Elle m'entraîne contre lui et je sens son désir se manifester.

Mathilde :
"Je sais pas qui prend le plus de plaisir dans ce cas."

Elle m'adresse un clin d'œil et embrasse avec avidité. J'aurais presque envie de la tirer par le col de sa veste jusqu'à mon appartement pour profiter d'elle. Mais j'attends cette virée en moto depuis si longtemps que ma petite conscience friponne devra patienter. Et puis... personne n'a dit qu'on ne ferait pas de pause pendant la promenade. Elle m'observe quelques secondes, visiblement amusé par mon état d'excitation.

Miss Mystère :
"Bon vas-y, je t'écoute."

Je la laisse donc m'expliquer les bases à connaître pour être un bon passage en moto. Lamanière de me tenir, la manière de me pencher dans les virages, comment communiquer. Mais j'ai surtout retenu les différentes façons de m'accrocher, et celle où je dois me plaquer au conducteur a particulièrement attiré mon attention. Elle m'aide ensuite à enfiler mon casque et, à ce moment-là, je vois disparaître tout mon sex-appeal.

(Écrasé, en même temps que mes joues contre la mousse protectrice !)

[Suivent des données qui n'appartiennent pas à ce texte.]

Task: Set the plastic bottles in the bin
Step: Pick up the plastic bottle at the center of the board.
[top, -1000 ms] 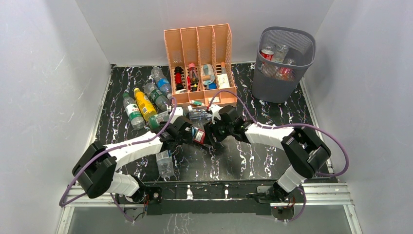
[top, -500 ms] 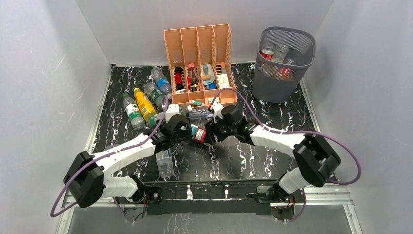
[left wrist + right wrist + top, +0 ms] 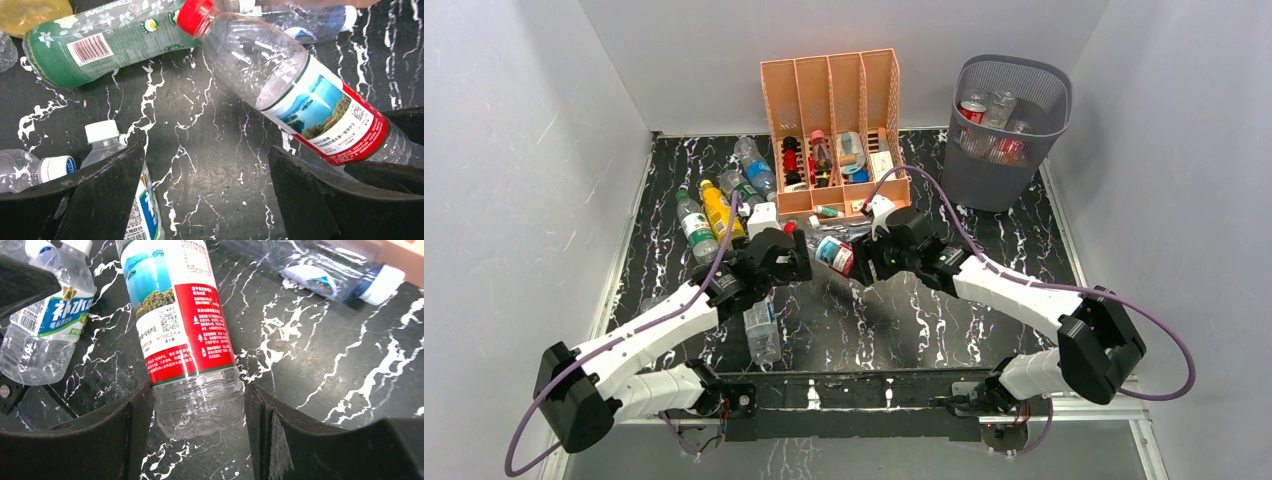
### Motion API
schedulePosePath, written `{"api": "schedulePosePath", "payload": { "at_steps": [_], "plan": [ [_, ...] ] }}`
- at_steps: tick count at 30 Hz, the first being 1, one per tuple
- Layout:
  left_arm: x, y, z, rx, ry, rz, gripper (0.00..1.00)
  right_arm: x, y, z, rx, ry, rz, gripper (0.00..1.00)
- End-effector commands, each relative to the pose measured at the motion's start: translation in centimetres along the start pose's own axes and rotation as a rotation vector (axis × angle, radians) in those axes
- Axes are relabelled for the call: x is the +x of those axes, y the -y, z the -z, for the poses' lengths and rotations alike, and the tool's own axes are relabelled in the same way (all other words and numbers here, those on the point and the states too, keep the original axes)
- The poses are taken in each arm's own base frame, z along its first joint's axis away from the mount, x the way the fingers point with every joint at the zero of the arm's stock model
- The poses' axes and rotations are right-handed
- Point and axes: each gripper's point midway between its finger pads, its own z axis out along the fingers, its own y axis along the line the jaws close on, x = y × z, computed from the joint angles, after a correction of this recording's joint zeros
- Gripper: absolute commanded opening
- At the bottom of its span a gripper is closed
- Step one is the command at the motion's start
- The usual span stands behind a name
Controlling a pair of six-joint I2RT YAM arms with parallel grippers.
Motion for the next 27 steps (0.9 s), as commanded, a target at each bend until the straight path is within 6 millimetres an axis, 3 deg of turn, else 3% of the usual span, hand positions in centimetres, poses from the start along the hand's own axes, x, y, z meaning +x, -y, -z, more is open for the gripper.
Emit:
{"api": "schedulePosePath", "payload": {
  "at_steps": [1,10,15,27],
  "plan": [
    [-2.0,-0.3,1.8,0.006,0.047,0.028,0.94,-5.5,-0.3,2.5,0.053,0.137,0.015,0.50],
    [-2.0,-0.8,2.2,0.001,0.056,0.031,0.95,-10.7,-0.2,6.7,0.128,0.263,0.042,0.52],
    [-1.8,-0.7,1.9,0.001,0.048,0.028,0.95,-13.9,1.0,8.6,0.203,0.321,0.065,0.53],
    [-1.0,-0.9,1.6,-0.002,0.033,0.019,0.95,-22.0,7.5,14.6,0.291,0.507,-0.050,0.53]
  ]
}}
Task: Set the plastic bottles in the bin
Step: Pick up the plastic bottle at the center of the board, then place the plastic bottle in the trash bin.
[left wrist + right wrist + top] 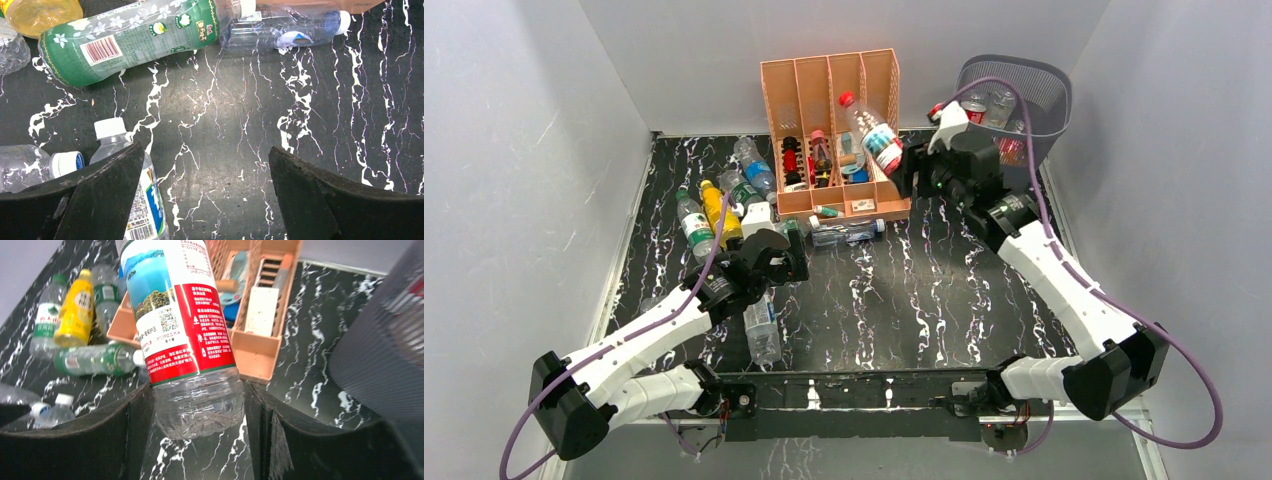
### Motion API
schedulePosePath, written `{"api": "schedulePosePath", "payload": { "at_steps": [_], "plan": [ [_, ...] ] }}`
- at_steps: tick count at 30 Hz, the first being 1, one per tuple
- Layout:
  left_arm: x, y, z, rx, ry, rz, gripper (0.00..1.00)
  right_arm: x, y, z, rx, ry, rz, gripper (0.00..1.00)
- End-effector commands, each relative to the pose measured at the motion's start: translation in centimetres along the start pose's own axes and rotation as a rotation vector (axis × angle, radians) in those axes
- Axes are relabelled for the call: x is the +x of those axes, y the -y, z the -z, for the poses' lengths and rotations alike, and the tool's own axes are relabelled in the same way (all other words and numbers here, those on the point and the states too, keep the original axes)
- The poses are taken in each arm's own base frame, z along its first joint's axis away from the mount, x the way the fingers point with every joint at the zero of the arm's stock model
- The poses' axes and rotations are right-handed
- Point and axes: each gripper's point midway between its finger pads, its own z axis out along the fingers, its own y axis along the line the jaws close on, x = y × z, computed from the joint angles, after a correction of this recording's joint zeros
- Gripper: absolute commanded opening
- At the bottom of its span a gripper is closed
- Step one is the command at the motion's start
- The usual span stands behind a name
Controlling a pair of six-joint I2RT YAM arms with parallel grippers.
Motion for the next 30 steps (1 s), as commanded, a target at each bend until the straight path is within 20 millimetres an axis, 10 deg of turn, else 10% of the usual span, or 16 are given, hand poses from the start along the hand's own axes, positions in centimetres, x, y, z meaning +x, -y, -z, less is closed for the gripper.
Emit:
{"api": "schedulePosePath", "payload": {
  "at_steps": [1,17,30],
  "plan": [
    [0.0,-0.4,0.2,-0.013,0.003,0.002,0.95,-6.0,1.1,1.2,0.003,0.137,-0.041,0.53],
    [0.5,-0.5,0.0,-0.011,-0.011,-0.006,0.95,-14.5,13.6,3.7,0.190,0.328,-0.235,0.54],
    [0.6,-0.7,0.1,-0.013,-0.010,-0.004,0.95,-14.1,24.6,6.5,0.280,0.367,-0.468,0.58]
  ]
}}
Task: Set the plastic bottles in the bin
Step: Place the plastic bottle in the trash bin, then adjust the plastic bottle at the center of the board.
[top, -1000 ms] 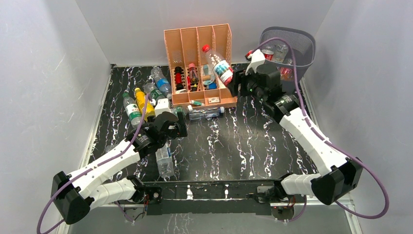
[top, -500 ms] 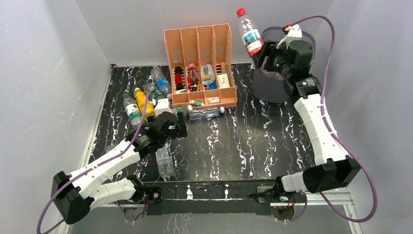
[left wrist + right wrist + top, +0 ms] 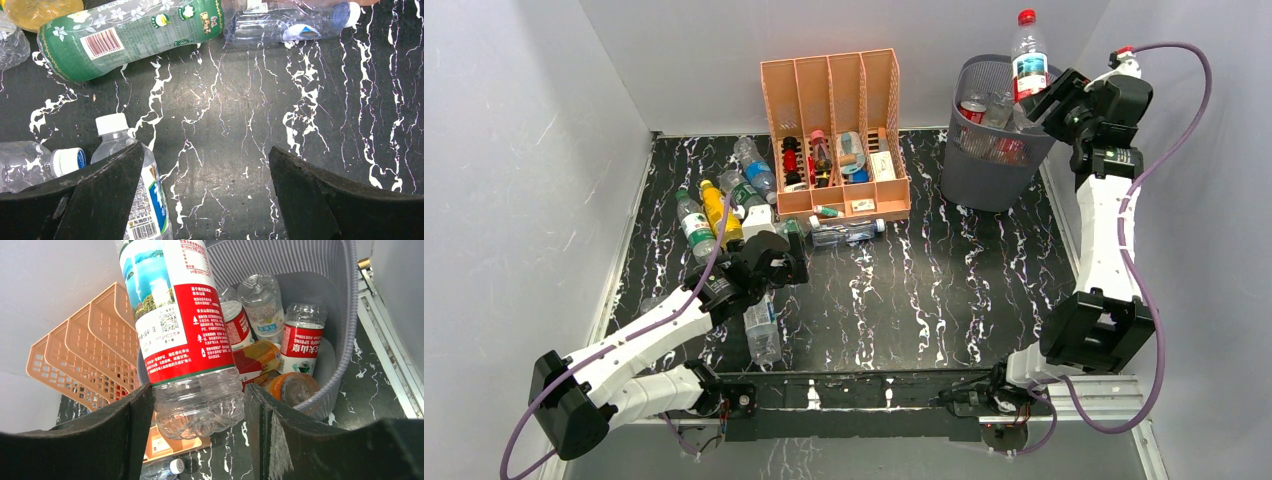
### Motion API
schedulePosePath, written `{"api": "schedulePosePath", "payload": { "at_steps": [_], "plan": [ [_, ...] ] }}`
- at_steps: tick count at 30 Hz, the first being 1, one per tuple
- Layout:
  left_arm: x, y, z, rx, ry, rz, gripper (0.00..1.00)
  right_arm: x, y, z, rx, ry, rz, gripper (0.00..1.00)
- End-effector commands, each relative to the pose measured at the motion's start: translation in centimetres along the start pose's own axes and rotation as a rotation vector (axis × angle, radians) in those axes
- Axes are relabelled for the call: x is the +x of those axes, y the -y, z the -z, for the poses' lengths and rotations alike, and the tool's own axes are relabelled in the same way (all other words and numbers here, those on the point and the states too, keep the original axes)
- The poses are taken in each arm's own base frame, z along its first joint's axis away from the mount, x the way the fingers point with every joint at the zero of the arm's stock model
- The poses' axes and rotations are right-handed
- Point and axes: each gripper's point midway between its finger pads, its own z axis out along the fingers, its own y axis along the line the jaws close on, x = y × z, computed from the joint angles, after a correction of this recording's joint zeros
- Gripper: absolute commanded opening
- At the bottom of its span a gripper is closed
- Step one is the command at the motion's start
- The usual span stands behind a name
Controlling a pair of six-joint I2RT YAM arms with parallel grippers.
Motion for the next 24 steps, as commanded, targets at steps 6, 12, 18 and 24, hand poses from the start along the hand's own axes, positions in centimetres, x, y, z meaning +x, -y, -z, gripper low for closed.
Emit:
{"api": "schedulePosePath", "payload": {
  "at_steps": [6,12,18,24],
  "plan": [
    [-0.1,-0.2,0.1,-0.004,0.004,0.005,0.95,-3.8,-0.9,0.9,-0.085,0.078,-0.053,0.79],
    [-0.1,-0.1,0.1,-0.002,0.002,0.004,0.95,-4.1,-0.3,0.3,-0.069,0.065,-0.059,0.90],
    [-0.2,-0.2,0.2,-0.003,0.002,0.004,0.95,-4.4,0.1,-0.3,-0.057,0.051,-0.067,0.92],
    [-0.2,-0.1,0.1,-0.002,0.003,0.006,0.95,-4.4,-1.0,0.5,-0.103,0.055,-0.068,0.93]
  ]
}}
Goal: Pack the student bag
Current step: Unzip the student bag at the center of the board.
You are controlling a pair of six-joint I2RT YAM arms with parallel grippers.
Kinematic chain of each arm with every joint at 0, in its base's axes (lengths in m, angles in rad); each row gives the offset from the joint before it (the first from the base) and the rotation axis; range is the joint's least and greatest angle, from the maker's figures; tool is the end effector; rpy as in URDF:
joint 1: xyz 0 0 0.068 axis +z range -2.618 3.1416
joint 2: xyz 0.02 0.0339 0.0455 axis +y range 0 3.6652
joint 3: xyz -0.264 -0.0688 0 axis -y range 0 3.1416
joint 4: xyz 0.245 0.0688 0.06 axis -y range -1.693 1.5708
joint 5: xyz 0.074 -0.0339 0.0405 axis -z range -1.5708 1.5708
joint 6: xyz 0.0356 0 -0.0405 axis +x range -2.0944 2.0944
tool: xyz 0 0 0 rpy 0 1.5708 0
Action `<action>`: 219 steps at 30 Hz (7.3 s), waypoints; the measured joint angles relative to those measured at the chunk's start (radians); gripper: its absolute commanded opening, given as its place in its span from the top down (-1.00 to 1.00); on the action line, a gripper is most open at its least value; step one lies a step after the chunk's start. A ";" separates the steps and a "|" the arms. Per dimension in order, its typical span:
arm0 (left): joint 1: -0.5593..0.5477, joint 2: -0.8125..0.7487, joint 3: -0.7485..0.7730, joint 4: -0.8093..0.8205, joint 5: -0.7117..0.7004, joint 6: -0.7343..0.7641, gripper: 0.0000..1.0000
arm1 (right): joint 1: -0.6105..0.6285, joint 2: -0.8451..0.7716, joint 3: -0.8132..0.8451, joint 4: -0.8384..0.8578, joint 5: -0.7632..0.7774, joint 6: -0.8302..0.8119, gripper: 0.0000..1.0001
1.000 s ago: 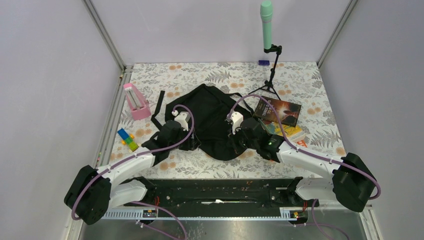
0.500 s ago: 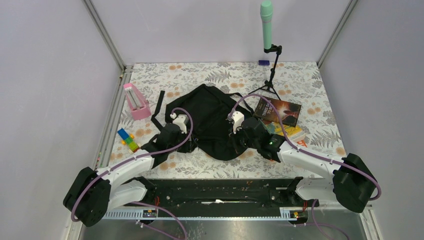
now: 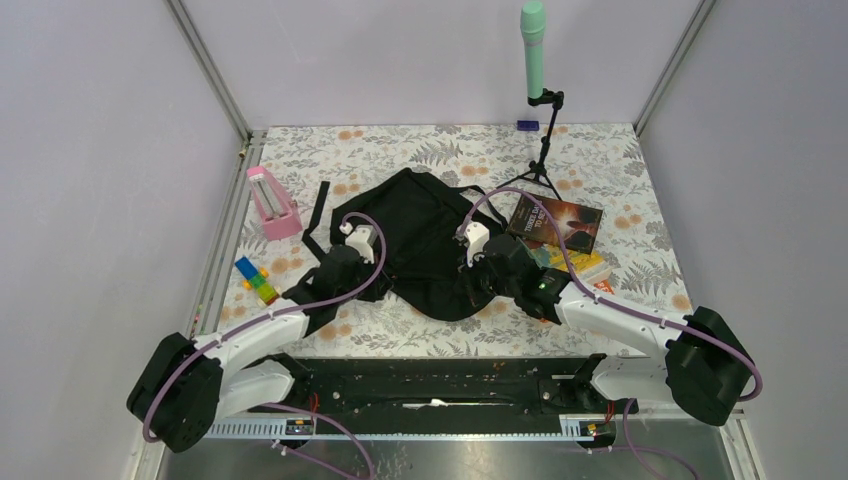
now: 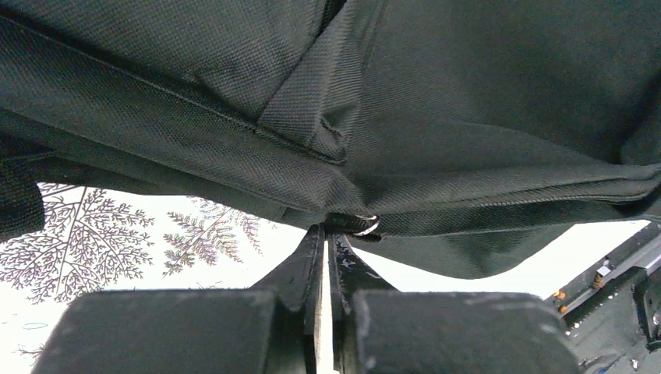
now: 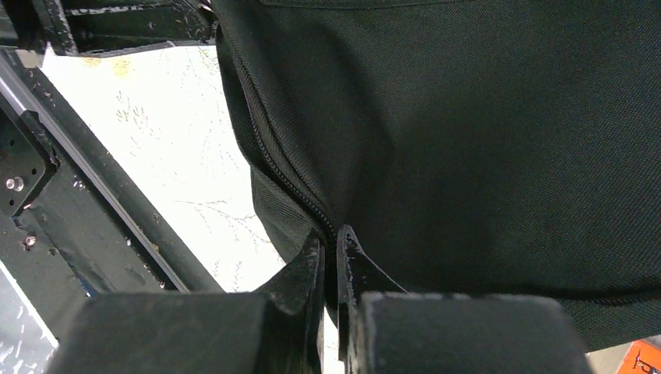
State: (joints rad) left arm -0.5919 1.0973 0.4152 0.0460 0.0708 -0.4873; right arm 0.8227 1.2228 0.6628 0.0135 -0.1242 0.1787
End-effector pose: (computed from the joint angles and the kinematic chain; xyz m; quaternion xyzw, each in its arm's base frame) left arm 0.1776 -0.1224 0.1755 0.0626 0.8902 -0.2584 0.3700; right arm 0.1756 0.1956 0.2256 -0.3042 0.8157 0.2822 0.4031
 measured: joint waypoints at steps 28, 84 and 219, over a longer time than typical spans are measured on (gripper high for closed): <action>-0.241 -0.097 0.063 -0.051 0.016 -0.005 1.00 | -0.006 0.043 0.000 0.027 -0.028 0.057 1.00; -0.272 -0.174 0.234 -0.329 -0.250 -0.240 -0.98 | 0.081 -0.202 -0.019 -0.074 -0.003 0.271 -0.06; -0.480 -0.151 0.349 -0.236 -0.283 0.113 -0.74 | -0.155 -0.333 -0.126 -0.237 -0.081 0.241 1.00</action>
State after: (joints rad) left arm -1.0714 0.9459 0.7639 -0.1902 -0.2123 -0.3744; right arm 0.6674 0.8894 0.5373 -0.2237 -0.2050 0.4198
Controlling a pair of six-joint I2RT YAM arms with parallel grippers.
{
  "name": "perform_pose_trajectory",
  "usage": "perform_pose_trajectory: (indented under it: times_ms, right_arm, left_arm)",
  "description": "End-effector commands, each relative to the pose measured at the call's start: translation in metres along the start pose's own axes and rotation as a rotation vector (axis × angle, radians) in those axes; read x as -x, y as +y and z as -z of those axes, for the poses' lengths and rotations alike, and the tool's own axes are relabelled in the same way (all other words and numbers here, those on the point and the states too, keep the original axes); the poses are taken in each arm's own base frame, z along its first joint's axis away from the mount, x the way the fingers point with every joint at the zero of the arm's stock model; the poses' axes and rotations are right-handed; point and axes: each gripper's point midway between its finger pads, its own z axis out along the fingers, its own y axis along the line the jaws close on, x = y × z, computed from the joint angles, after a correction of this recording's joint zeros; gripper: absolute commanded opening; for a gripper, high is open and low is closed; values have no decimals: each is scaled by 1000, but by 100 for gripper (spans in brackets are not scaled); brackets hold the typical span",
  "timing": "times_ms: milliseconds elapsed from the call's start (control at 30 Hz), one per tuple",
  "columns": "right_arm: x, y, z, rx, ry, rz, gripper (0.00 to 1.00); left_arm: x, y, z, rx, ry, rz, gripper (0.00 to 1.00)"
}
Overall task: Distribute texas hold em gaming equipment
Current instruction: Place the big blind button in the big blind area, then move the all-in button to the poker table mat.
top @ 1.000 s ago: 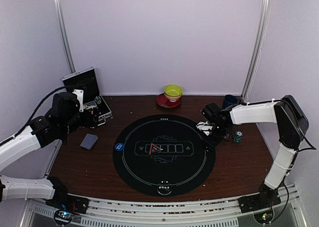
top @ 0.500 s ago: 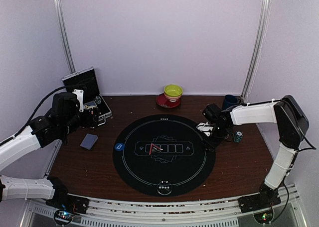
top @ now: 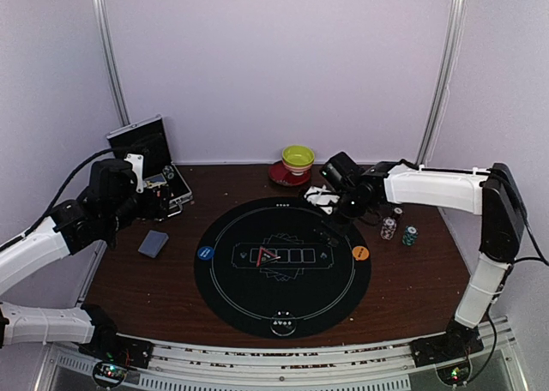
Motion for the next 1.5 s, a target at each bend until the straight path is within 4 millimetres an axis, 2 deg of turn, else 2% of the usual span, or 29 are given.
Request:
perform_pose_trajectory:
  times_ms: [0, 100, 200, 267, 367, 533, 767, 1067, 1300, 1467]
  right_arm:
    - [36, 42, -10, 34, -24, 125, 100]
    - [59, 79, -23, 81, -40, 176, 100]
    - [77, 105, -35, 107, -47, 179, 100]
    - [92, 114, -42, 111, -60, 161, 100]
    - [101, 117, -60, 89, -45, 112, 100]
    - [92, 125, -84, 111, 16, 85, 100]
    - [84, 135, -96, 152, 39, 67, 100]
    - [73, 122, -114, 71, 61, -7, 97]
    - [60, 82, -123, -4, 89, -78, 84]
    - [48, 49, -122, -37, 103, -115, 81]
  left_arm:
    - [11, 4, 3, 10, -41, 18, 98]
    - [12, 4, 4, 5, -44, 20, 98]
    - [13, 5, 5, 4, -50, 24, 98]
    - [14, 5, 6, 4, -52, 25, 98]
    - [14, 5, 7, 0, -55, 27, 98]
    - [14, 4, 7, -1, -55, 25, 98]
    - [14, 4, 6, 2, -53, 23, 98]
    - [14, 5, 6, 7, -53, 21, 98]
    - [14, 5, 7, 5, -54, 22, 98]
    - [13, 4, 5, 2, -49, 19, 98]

Elle enlève la béquille et enfourche sa grosse cylindrée. Elle démarre le moteur et la puissance des chevaux percute mon estomac. Le trac, l'adrénaline et l'excitation forment une espèce de tambouille détonante à l'intérieur de moi. Je grimpe derrière elle. Les vibrations caressent doucement mes cuisses. J'ai l'impression d'être dans un grand huit, juste avant qu'elle entame sa descente infernale. Mon cœur bat à tout rompre, j'ai les mains moites et des frissons sur les bras, mais je n'aimerais être ailleurs pour rien au monde ! Elle me regarde par-dessus son épaule. Je m'agrippe à sa taille.

Mathilde :
"Prête ?"

Comment pourrais-je ne pas l'être ? J'ai attendu ce moment depuis si longtemps ! J'ai l'impression d’être prête depuis des siècles. J'opine du chef avec un sourire si grand que mes mâchoires pourraient se détacher. Elle démarre et je ferme les yeux en tentant de retenir mon cœur au lasso. Nous traversons la ville en zigzaguant entre les voitures. Je ne suis pas à l'aise tout de suite, mais je prends un malin plaisir à me cramponner à ma petite amie. J'ai confiance en elle, mais, à chaque slalom, j'ai l'impression que je vais me retrouver les fesses par terre. C'est que lorsque nous arrivons sur les routes de campagne que je me détends enfin. Elle prend de la vitesse et je me cale fermement contre elle. La sensation que je ressens est très étrange. Je me sens plus libre et, en même temps, je lui confie toute ma sécurité. Cramponnée à elle, elle est ma bouée de sauvetage. Je n'ai jamais été aussi sereine de toute mon existence. Je me sens plus vivante que jamais. Elle ralentit et prend un virage serré à droite. Ma jambe se rapproche sensiblement du sol, mais je n'ai jamais peur.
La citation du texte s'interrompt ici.